Les deux médecins conseils ayant eu à examiner le dossier médical de Mme [R] ont fixé un taux d’incapacité compris entre 50 et 79 % et ne justifiant pas un taux d’au moins 80 % compte tenu de l’autonomie globale de Mme [R]. En effet, le second examen, plus précis sur l’autonomie de la requérante, a pu considérer que la plupart des activités de la vie quotidienne sont réalisées sans difficulté. 3 difficultés évaluées comme modérées sont identifiées pour se mettre debout, faire des transferts et se déplacer, et une difficulté grave pour la marche. Les médecins conseils ont bien pris en compte l’ensemble de sa situation médicale, en ce compris ses troubles psychiatriques, et non pas uniquement le syndrome de la queue de cheval mentionné par le médecin traitant.
Ces éléments sont concordants, selon l’évaluation du guide barème, avec un taux d’incapacité compris entre 50 et 79 %. Mme [R] n’apporte aucune autre pièce médicale de nature à remettre en cause ces évaluations ni même à faire naître un doute permettant de motiver une expertise médicale.
En conséquence, il y a lieu de confirmer le taux d’incapacité retenu.

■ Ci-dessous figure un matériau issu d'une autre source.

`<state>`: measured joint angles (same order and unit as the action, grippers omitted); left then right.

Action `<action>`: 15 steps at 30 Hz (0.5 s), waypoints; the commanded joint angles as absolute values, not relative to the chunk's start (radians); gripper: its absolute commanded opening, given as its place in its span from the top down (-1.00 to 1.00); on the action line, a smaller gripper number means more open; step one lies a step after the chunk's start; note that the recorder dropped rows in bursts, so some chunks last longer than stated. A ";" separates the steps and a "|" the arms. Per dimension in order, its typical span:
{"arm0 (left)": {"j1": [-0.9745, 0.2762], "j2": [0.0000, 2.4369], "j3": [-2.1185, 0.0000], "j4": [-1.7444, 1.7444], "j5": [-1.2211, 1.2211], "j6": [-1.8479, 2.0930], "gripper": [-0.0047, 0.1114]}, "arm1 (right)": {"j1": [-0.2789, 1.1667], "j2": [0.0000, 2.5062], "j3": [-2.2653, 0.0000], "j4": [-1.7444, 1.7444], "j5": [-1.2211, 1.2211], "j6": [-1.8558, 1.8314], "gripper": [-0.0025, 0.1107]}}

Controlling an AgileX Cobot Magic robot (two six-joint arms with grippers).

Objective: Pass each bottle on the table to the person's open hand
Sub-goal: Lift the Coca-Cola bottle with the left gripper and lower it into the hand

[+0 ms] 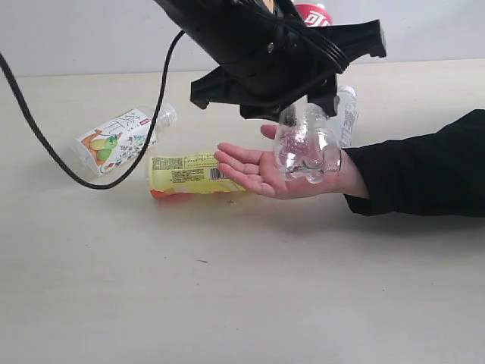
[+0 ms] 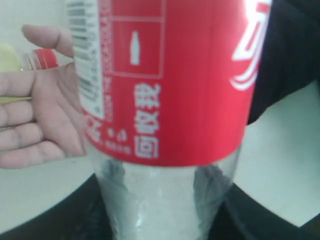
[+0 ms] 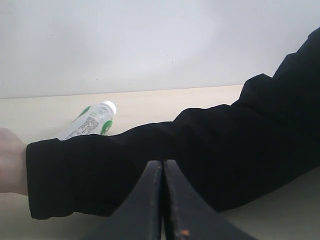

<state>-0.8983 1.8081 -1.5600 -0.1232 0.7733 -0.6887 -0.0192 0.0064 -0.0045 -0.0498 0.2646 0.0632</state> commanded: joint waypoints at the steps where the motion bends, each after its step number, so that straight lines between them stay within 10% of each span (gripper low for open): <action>1: -0.858 1.886 -1.571 -0.199 0.760 -0.741 0.88 | -0.024 0.000 0.000 -0.052 0.254 0.065 0.95; 15: -0.787 2.035 -1.573 -0.326 0.733 -0.734 0.87 | -0.024 0.000 0.000 -0.052 0.259 0.065 0.95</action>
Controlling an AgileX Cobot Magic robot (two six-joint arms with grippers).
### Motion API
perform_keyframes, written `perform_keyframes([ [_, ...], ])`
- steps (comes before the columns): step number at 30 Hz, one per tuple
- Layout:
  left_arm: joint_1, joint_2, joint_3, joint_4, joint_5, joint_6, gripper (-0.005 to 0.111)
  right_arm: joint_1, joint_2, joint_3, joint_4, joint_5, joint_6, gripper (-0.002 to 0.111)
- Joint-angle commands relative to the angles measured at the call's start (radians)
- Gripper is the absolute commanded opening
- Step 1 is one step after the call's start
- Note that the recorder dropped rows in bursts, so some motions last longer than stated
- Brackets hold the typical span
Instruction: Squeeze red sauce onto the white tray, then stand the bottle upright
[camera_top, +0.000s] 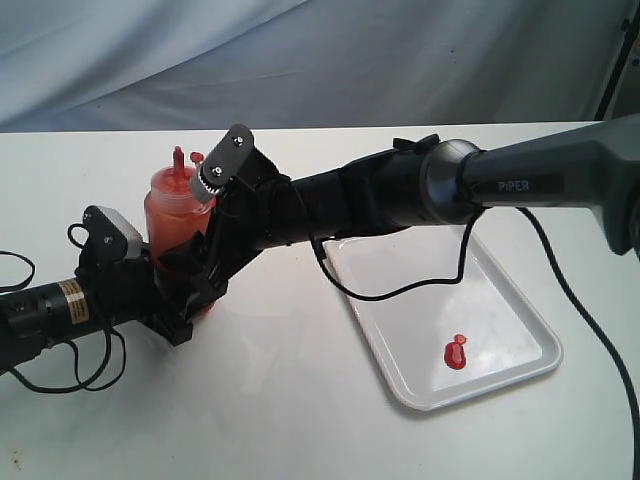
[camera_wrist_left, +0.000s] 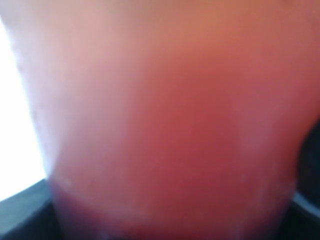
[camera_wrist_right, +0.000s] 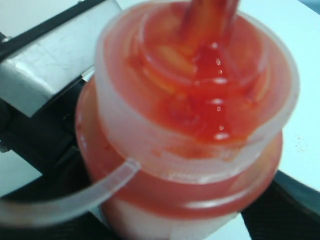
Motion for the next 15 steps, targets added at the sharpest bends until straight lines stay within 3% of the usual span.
perform_keyframes([
  [1, -0.006, -0.015, -0.008, 0.008, -0.011, -0.003, 0.001, 0.002, -0.010, -0.011, 0.014, 0.006, 0.014, 0.014],
  [15, -0.006, -0.015, -0.008, 0.008, -0.016, -0.003, 0.001, 0.002, -0.006, -0.011, 0.014, 0.006, 0.023, 0.003],
])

Mme [R] ayant d’ores et déjà atteint l’âge de la retraite au moment du dépôt de sa demande et bénéficiant d’ailleurs d’une pension de retraite depuis 2023, il ne peut être fait droit à sa demande sur le fondement de l’existence d’une restriction substantielle et durable d’accès à l’emploi.
En conséquence, Mme [R] ne pourra qu’être déboutée de ses demandes d’être bénéficiaire de l’AAH et du complément de ressources.
2. Sur les frais
Conformément à l’article 696 du code de procédure civile, Mme [V] [D] épouse [R], partie succombante, sera condamné aux dépens.
En équité et en l’absence de toute justification des frais engagés, la MDPH de l’Indre sera déboutée de sa demande sur le fondement de l’article 700 du code de procédure civile.
Par ces motifs,
Le Tribunal,
Déboute Mme [V] [D] épouse [R] de l’intégralité de ses demandes ;
Condamne Mme [V] [D] épouse [R] aux dépens ;
Déboute la Maison Départementale des Personnes Handicapées (MDPH) de l’Indre de sa demande sur le fondement de l’article 700 du code de procédure civile.